Rangeland Ecology

Written by Amber Dalke

In this section you will find information on the various aspects of rangeland ecology. You will discover how water is the single most important factor determining the type and production of vegetation in a rangeland community. Climate and drought will continue to have a huge impact on rangelands as the global climate trends toward warmer and drier. The most productive sites on rangelands are riparian areas because they are the transition zone between waterways and upland ecosystems. Healthy riparian areas purify water and are a center of diversity for plants and animals and a focal point for recreation. Finally, you will discover how altered fire regimes and undesirable plant and animal species can disrupt the delicate balance of a rangeland community. Understanding the complex relationships between water, vegetation, animals and fire, is the key to rangeland ecology and preserving these valuable landscapes.

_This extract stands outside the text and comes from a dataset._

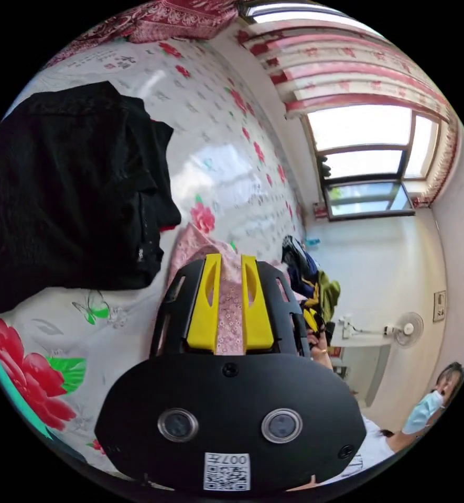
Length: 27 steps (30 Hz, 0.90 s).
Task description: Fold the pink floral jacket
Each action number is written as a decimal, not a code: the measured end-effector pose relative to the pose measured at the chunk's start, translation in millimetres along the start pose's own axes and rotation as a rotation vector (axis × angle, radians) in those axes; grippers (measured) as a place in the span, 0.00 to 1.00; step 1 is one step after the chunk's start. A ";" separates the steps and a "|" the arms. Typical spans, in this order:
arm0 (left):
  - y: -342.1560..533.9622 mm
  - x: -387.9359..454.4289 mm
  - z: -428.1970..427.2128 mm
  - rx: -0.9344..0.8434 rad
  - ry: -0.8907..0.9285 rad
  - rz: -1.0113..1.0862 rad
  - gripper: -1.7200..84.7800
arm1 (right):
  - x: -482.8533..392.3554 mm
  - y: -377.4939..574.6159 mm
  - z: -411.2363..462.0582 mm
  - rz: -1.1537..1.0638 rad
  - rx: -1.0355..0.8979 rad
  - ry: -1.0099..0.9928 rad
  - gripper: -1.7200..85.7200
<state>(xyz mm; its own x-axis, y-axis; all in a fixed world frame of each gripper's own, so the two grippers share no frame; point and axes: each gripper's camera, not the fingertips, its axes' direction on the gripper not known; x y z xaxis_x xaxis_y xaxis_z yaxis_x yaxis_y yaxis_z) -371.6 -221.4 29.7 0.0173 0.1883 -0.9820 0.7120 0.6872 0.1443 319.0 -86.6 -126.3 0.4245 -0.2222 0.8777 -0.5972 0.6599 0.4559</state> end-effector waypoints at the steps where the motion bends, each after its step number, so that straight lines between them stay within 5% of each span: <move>1: 0.5 -4.0 1.1 0.017 -0.013 -0.008 0.08 | 9.1 7.5 4.5 0.005 0.012 0.041 0.03; 11: 162.2 -65.5 -31.0 -0.084 -0.286 0.089 0.11 | 102.8 215.3 -9.2 0.322 0.092 -0.025 0.10; 19: 215.6 -88.2 -26.4 -0.086 -0.248 -0.014 0.13 | 107.0 192.8 43.5 0.378 0.131 -0.207 0.07; 27: 237.1 -95.5 -35.8 -0.128 -0.191 -0.025 0.13 | 134.5 227.9 -5.3 0.506 0.248 -0.184 0.02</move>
<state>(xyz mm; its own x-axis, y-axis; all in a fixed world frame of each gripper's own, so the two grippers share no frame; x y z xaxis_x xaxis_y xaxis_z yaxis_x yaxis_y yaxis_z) -229.6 -51.3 162.1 0.1416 0.0421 -0.9890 0.6192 0.7757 0.1216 243.6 37.7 94.8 -0.0663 -0.0596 0.9960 -0.8451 0.5340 -0.0243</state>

Forces that Shape Rangelands

Rangelands are a dynamic landscape, composed of many resources, which produce many products. The rangeland landscape and its resources are constantly being modified by a suite of non-human forces, including: grazing, fire, and climate or weather.

Humans also modify rangelands directly through development (e.g., energy, mining, and transportation and communications infrastructure) and recreation. People also affect the other forces of change by introducing invasive species, controlling or igniting fires, managing grazing and potentially impacting the climate and weather patterns through human caused changes in atmospheric chemistry.

Managers need a way to predict how management practices or natural disturbance will impact the vegetation on rangelands, so they developed State and Transition Models. State and transition models are box-and-arrow diagrams used to describe vegetation change, or plant succession, from a specific disturbance based on the current vegetation community, the soils and climate of a site.